The airport was originally at the end of Spring Street on the right hand side in Martinsburg.
It was there until it was relocated further out of town. Planes taking off from the old location flew over Memorial Park and landed from the eastern side of the airport.
My cousin’s husband, Arthur Hibbs, worked at the old airport location as the Chief Airways Facilities Sector at the Federal Aviation Administration and my cousin, Edward Gfrorer, Arthur’s stepson,was the youngest pilot to get his pilot’s license at the old location.
My father used to take my mother, sister and me to get ice cream at Ritchey’s Dairy and then go to the old location of the airport and watch airplanes come in and take off.
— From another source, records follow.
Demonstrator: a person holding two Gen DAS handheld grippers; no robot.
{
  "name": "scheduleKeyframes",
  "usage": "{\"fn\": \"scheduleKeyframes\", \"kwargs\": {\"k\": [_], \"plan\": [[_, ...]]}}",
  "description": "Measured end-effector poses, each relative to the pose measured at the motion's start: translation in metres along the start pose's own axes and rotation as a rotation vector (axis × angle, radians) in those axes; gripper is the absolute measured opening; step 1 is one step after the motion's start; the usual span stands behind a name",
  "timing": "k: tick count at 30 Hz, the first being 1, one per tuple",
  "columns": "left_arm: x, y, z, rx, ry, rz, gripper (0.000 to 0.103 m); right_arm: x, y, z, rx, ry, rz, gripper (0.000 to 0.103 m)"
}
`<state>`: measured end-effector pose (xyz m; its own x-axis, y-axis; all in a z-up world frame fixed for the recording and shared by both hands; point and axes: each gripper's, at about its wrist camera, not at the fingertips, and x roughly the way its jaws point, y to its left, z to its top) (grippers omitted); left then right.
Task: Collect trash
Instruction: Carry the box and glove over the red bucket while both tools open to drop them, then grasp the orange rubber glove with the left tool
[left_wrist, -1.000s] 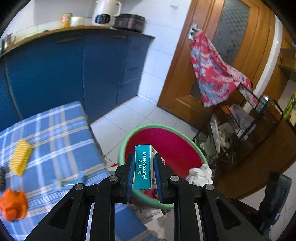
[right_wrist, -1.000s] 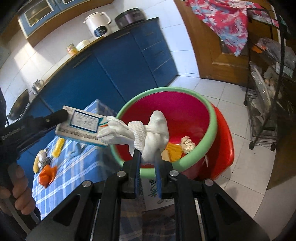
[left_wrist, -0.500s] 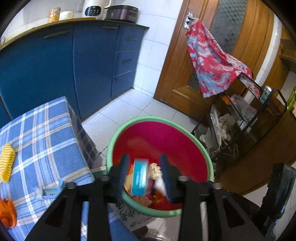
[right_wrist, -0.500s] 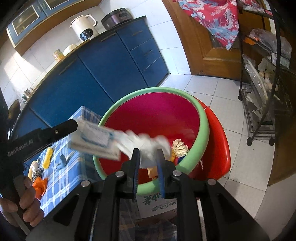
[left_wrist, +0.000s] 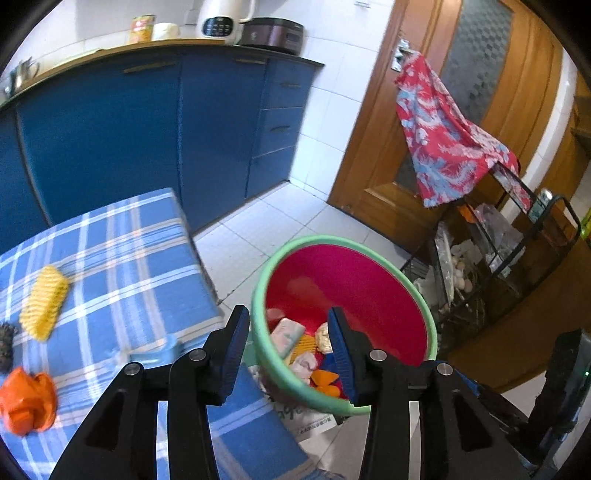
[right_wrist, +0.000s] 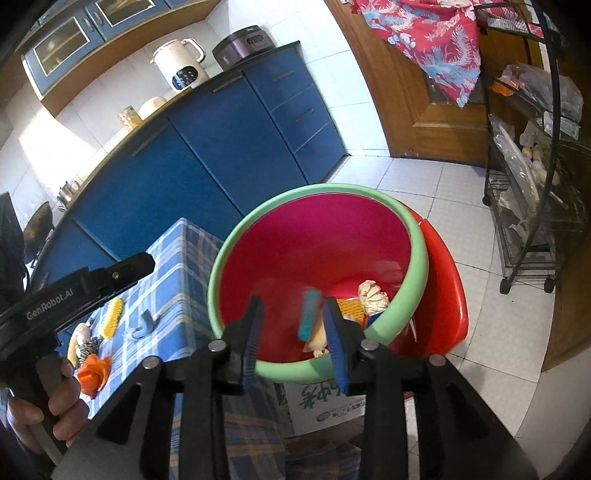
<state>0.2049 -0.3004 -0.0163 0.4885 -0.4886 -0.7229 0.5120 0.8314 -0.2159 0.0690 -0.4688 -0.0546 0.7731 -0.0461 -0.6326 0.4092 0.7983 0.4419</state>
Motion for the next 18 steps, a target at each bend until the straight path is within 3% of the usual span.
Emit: {"fn": "scheduleKeyframes", "kwargs": {"k": [18], "plan": [[-0.072, 0.078, -0.032, -0.137, -0.045, 0.146, 0.048, -0.026, 0.049, -0.021, -0.062, 0.0, 0.089, 0.046]]}}
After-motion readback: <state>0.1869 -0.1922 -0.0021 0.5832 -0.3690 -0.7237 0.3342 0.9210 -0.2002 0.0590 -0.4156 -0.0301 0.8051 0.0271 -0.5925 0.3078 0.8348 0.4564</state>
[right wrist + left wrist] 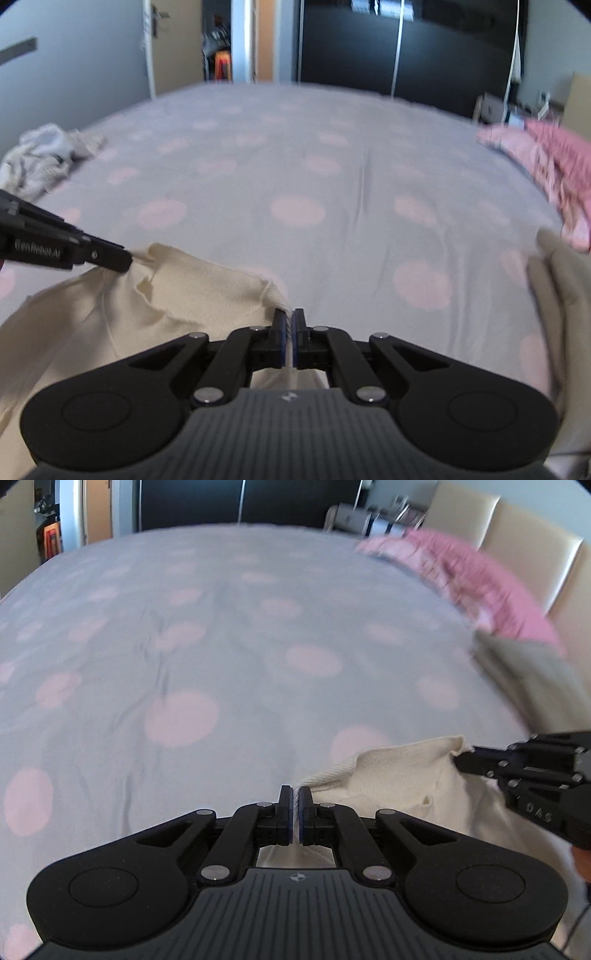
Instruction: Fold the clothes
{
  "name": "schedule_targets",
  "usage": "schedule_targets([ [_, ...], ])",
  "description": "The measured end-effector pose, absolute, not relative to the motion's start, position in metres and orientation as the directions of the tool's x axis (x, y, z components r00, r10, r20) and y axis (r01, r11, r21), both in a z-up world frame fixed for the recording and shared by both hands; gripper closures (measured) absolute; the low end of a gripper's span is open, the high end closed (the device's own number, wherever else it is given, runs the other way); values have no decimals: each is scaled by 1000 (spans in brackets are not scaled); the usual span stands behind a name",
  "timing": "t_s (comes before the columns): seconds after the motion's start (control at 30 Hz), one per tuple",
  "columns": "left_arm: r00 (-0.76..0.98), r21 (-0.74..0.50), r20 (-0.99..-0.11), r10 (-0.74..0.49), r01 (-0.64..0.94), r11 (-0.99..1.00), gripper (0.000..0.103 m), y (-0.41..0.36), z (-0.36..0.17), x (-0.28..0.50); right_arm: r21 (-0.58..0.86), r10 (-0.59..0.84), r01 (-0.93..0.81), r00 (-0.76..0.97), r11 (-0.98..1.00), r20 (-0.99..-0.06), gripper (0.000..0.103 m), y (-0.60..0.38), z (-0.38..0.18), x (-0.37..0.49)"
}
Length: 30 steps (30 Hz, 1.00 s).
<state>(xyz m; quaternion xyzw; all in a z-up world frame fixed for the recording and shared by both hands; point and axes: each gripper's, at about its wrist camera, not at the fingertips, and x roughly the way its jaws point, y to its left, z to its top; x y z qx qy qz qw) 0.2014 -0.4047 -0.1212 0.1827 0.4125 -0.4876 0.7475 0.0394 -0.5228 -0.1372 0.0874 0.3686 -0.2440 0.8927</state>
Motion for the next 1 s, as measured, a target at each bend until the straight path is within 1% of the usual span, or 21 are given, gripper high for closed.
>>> schedule_targets([
  [0.07,193,-106,-811,-553,880,463,101,-407,-135,200,-33,-364,504,576,863,-732,100,-524,-152,47],
  [0.1,198,-93,-819,-539,880,465,99,-408,-140,198,-40,-362,504,561,863,-745,100,-524,-159,50],
  [0.13,209,-79,-823,-528,879,470,95,-409,-143,197,-44,-361,509,546,860,-756,97,-524,-164,51],
  [0.17,214,-77,-822,-527,876,476,94,-407,-142,196,-40,-359,517,534,855,-765,94,-525,-167,52],
  [0.2,219,-76,-822,-527,873,481,89,-405,-140,196,-29,-355,526,532,850,-769,89,-526,-168,51],
  [0.23,224,-74,-821,-526,871,486,79,-403,-139,195,-21,-356,533,534,846,-767,79,-526,-167,48],
  [0.27,231,-72,-823,-519,864,498,75,-401,-134,196,-16,-359,540,536,842,-764,73,-527,-164,45],
  [0.3,240,-69,-815,-527,864,500,72,-393,-128,196,-8,-361,545,543,838,-758,70,-527,-160,40],
  [0.47,285,-50,-789,-545,854,518,72,-350,-95,193,14,-370,551,579,834,-727,68,-521,-131,4],
  [0.57,313,-27,-789,-529,842,539,72,-316,-77,186,9,-376,558,572,830,-729,66,-508,-117,-31],
  [0.63,331,-11,-790,-516,833,552,72,-292,-68,179,12,-377,568,564,823,-735,62,-499,-110,-57],
  [0.77,344,24,-819,-459,820,572,72,-246,-61,163,17,-379,598,530,802,-759,62,-480,-101,-110],
  [0.87,352,53,-839,-415,812,581,72,-213,-61,149,55,-348,622,506,781,-789,62,-470,-100,-149],
  [1.0,332,27,-857,-394,792,610,71,-171,-67,130,91,-339,679,473,728,-813,62,-450,-104,-191],
])
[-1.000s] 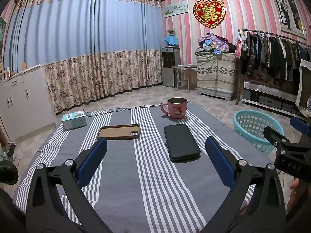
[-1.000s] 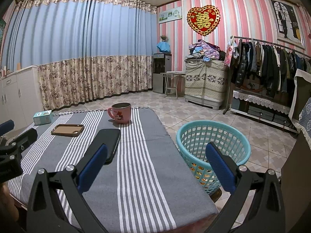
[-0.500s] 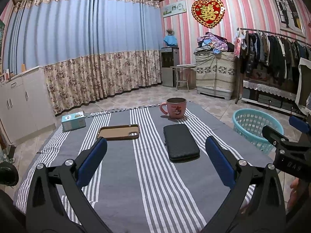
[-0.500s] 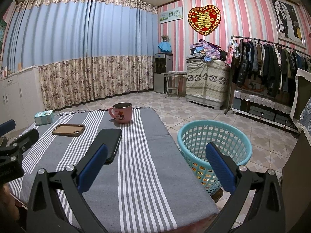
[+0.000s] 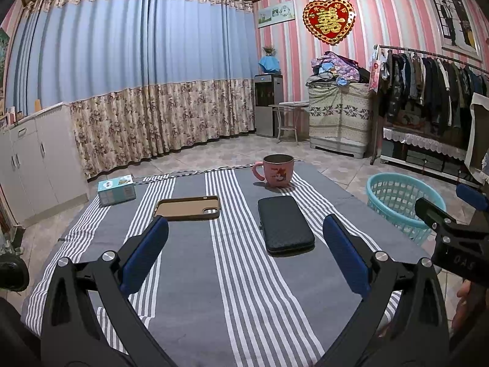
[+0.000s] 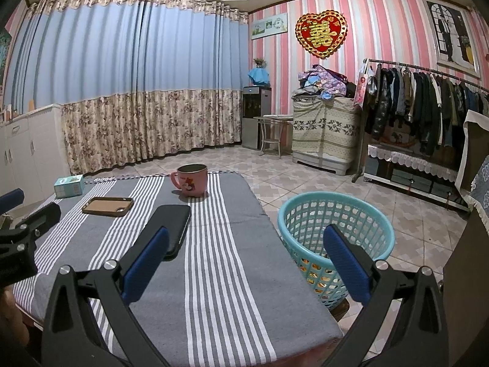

They were mostly small planes because the airport was on the very edge of town. Our trips to the old airport location were always fun.
We could stand at the fence and watch passengers disembark from the plane back then.
In 1959, the construction was underway to move the administration building to the current location and lengthen and expand the runways.
I attended the dedication with my mother and my sister of the current airport’s location on Sept. 17, 1960.
The Blue Angels performed their air acrobatics at the airport’s dedication along with some other aerobatics flyers.
I have since flown in and out of the Altoona-Blair County Airport numerous times to connect on flights from Pittsburgh to Iowa, Texas, Oklahoma, Georgia and Missouri.
I could have never flown out of the old one on the Lear jet to Iowa or the commuters that I have taken to Pittsburgh.
Living on a farm approximately a mile or two from the current airport location afforded us the ability to watch planes circling the airport to land and also to see them gaining altitude after take-off and travel west across the sky over our farm.
There are some other very interesting facts involving the old airport locations in Blair County that are not general knowledge unless one attended the dedication of the new location.
The homecoming of Major Wilmer Lower Stultz to Altoona and Williamsburg, was accompanied by Amelia Earhart and Lou Gordon, mechanic on her transatlantic flight. Amelia Earhart officiated at the dedication of the Stultz field in Tipton.
In May 1953 and in July 1954, then President Dwight Eisenhower used the old location while on a vacation in 1953 and landed again in 1954 to attend the funeral of his sister-in-law, wife of Dr. Milton S. Eisenhower.
There is a wealth of history in the Blair County airport that began in the late 1920s with several landing fields in Blair County and eventually ending with Martinsburg as the permanent location.